Bagherzadeh-Atashchi S, Ghal-Eh N, Rahmani F, Izadi-Najafabadi R, Bedenko S V
Department of Physics, Faculty of Science, Ferdowsi University of Mashhad, P.O. Box 91775-1436, Mashhad, Iran.
Department of Physics, Faculty of Science, Ferdowsi University of Mashhad, P.O. Box 91775-1436, Mashhad, Iran.
Appl Radiat Isot. 2023 Nov;201:111035. doi: 10.1016/j.apradiso.2023.111035. Epub 2023 Sep 15.
In this research, a ThErmal Neutron Imaging System (TENIS) consisting of two perpendicular sets of plastic scintillator arrays for boron neutron capture therapy (BNCT) application has been investigated in a completely different approach for neutron energy spectrum unfolding. TENIS provides a thermal neutron map based on the detection of 2.22 MeV gamma-rays resulting from H(n, γ)D reactions, but in the present study, the 70-pixel thermal neutron images have been used as input data for unfolding the energy spectrum of incident neutrons. Having generated the thermal neutron images for 10 incident mono-energetic neutrons, a 70 × 109 response matrix has been generated using the MCNPX2.6 code for feeding into the artificial neural network tools of MATLAB. The errors of the final results for mono-energetic neutron sources are less than 10% and the root mean square error (RMSE) for the unfolded neutron spectrum of Cf is about 0.01. The agreement of the unfolding results for mono-energetic and Cf neutron sources confirms the performance of the TENIS system as a neutron spectrometer.

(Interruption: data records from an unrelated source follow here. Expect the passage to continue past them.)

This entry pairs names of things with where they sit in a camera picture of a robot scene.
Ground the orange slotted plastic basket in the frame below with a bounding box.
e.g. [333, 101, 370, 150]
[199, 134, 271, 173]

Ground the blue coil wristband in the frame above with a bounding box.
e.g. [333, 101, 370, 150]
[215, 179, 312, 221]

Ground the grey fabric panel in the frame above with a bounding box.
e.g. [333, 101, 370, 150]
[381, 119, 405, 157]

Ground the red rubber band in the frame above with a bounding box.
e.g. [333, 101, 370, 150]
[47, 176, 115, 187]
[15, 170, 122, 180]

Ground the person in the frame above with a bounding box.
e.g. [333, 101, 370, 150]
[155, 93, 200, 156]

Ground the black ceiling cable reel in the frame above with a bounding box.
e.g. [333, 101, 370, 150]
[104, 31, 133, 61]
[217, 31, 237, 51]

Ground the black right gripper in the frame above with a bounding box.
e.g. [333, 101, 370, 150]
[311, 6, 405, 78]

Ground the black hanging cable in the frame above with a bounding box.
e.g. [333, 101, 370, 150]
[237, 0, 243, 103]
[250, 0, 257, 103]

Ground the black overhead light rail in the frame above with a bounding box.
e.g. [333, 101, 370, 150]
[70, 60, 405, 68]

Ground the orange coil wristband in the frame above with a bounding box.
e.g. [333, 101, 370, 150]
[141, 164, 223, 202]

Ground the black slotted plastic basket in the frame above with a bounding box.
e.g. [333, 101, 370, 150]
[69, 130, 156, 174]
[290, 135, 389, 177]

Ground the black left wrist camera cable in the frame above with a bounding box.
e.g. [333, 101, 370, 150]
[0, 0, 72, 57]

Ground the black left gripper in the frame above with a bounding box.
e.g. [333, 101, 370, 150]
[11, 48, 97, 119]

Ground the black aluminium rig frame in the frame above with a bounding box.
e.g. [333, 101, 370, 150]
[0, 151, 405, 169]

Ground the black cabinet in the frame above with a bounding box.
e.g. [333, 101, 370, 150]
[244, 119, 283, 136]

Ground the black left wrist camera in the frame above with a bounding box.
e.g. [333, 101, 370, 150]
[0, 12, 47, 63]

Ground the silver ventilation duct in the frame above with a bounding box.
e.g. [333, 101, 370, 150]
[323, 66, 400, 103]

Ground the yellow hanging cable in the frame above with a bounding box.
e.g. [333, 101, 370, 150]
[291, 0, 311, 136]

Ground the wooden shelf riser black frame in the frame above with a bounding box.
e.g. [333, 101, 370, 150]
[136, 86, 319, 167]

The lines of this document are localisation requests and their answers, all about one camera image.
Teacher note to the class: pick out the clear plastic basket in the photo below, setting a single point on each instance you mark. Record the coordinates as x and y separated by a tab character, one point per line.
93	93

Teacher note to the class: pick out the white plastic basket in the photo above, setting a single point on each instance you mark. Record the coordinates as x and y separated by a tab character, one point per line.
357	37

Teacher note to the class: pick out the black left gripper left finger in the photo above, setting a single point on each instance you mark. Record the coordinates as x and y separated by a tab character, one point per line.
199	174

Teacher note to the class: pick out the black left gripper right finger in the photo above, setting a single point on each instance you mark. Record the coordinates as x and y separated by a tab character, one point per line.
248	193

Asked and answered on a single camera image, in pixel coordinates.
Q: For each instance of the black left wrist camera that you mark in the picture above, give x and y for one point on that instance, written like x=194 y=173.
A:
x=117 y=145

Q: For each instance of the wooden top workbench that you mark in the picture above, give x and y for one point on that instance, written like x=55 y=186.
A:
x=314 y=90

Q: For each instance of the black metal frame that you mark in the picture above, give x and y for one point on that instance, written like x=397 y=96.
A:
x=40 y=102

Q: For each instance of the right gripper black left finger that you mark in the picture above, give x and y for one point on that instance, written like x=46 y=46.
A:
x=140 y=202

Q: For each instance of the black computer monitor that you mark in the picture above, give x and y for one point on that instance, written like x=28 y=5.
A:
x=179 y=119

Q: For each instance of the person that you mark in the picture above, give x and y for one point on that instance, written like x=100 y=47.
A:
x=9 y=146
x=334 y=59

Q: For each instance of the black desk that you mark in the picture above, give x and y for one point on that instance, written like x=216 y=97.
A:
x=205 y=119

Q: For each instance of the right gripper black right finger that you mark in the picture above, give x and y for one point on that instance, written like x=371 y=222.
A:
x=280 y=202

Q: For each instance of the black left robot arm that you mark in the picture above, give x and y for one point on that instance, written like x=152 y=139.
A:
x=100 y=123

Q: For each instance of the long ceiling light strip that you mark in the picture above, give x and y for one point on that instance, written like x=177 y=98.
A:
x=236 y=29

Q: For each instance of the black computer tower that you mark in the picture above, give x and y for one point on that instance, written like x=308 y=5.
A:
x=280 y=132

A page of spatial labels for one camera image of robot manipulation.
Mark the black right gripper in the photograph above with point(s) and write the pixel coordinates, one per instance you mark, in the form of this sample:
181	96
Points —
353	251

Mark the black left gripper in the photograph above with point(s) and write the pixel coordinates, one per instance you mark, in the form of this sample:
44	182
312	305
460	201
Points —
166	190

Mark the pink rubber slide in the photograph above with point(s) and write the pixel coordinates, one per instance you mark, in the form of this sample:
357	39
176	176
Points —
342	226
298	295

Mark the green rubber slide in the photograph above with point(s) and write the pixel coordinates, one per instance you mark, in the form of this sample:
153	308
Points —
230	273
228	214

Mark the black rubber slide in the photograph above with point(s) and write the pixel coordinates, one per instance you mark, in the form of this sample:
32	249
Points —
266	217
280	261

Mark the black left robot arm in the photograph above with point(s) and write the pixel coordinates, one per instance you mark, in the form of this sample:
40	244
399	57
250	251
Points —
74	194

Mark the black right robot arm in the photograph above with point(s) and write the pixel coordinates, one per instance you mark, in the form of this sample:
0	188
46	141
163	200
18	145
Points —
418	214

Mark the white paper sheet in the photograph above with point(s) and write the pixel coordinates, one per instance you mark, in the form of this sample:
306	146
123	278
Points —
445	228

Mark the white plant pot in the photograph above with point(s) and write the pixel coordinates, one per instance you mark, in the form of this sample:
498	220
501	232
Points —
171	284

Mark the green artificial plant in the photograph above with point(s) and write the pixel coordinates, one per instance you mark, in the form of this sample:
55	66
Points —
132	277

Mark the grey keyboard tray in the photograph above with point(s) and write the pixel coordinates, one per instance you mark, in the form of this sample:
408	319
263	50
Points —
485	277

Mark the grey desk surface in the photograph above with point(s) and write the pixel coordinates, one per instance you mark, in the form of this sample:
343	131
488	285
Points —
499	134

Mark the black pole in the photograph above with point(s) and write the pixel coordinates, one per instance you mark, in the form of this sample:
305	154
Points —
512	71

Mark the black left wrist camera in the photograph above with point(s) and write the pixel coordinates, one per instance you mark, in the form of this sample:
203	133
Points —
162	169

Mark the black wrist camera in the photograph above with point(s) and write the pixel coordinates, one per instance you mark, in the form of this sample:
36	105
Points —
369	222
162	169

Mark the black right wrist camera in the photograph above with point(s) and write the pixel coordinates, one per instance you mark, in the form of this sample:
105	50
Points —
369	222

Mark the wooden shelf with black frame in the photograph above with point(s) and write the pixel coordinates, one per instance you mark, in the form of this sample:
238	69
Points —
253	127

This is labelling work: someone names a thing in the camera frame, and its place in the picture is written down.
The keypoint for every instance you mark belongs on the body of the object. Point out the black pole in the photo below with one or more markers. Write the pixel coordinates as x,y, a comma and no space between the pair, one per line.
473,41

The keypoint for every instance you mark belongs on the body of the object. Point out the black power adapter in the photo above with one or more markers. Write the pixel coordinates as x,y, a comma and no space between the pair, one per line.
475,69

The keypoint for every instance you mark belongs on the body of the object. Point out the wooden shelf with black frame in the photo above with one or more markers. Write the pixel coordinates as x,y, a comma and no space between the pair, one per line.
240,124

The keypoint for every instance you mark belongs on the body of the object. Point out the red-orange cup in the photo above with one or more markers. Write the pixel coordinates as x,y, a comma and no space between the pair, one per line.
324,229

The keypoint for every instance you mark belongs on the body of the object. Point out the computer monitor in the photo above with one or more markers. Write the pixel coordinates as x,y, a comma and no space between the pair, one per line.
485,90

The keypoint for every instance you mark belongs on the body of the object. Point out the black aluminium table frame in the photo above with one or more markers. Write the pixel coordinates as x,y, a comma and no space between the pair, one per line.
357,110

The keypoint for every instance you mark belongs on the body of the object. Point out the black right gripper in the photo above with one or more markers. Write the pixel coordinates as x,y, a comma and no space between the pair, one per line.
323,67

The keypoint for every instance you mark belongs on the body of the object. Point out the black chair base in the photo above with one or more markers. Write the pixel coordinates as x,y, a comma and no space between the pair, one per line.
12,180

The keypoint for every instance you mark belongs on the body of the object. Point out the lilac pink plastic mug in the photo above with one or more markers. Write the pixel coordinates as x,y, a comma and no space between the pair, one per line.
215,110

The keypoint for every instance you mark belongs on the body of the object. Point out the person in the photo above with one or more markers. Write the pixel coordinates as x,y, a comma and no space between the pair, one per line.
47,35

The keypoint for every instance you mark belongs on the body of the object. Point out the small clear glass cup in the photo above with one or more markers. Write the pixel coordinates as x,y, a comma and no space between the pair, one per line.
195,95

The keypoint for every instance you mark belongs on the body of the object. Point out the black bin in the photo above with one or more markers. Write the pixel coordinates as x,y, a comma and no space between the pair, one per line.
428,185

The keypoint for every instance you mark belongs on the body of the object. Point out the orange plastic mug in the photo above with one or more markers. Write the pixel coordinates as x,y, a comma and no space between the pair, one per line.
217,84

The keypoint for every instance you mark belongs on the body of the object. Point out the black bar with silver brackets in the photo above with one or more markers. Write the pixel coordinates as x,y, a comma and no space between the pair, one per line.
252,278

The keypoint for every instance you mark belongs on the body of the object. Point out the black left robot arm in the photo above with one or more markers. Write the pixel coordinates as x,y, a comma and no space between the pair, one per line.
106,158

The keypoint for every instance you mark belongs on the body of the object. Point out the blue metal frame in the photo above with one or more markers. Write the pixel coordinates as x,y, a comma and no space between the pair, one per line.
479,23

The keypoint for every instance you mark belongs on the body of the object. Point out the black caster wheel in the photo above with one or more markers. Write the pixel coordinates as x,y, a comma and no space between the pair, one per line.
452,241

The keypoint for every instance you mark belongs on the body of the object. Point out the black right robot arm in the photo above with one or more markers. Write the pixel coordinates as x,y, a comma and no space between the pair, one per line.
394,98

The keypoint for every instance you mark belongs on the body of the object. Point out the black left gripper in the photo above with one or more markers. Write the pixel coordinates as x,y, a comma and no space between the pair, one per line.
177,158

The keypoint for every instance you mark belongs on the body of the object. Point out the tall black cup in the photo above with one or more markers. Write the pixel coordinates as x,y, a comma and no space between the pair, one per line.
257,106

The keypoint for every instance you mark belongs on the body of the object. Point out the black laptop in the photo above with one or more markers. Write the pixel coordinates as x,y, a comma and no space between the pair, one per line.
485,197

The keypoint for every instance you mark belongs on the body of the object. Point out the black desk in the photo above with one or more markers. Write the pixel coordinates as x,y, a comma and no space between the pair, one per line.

在本研究中,一种用于硼中子俘获疗法(BNCT)的热中子成像系统(TENIS)已被采用一种完全不同的方法进行研究,该系统由两组相互垂直的塑料闪烁体阵列组成,用于中子能谱展开。TENIS基于对H(n, γ)D反应产生的2.22 MeV伽马射线的探测提供热中子图,但在本研究中,70像素的热中子图像已被用作展开入射中子能谱的输入数据。在生成了10个单能入射中子的热中子图像后,使用MCNPX2.6代码生成了一个70×109的响应矩阵,用于输入到MATLAB的人工神经网络工具中。单能中子源最终结果的误差小于10%,Cf展开中子谱的均方根误差(RMSE)约为0.01。单能和Cf中子源展开结果的一致性证实了TENIS系统作为中子光谱仪的性能。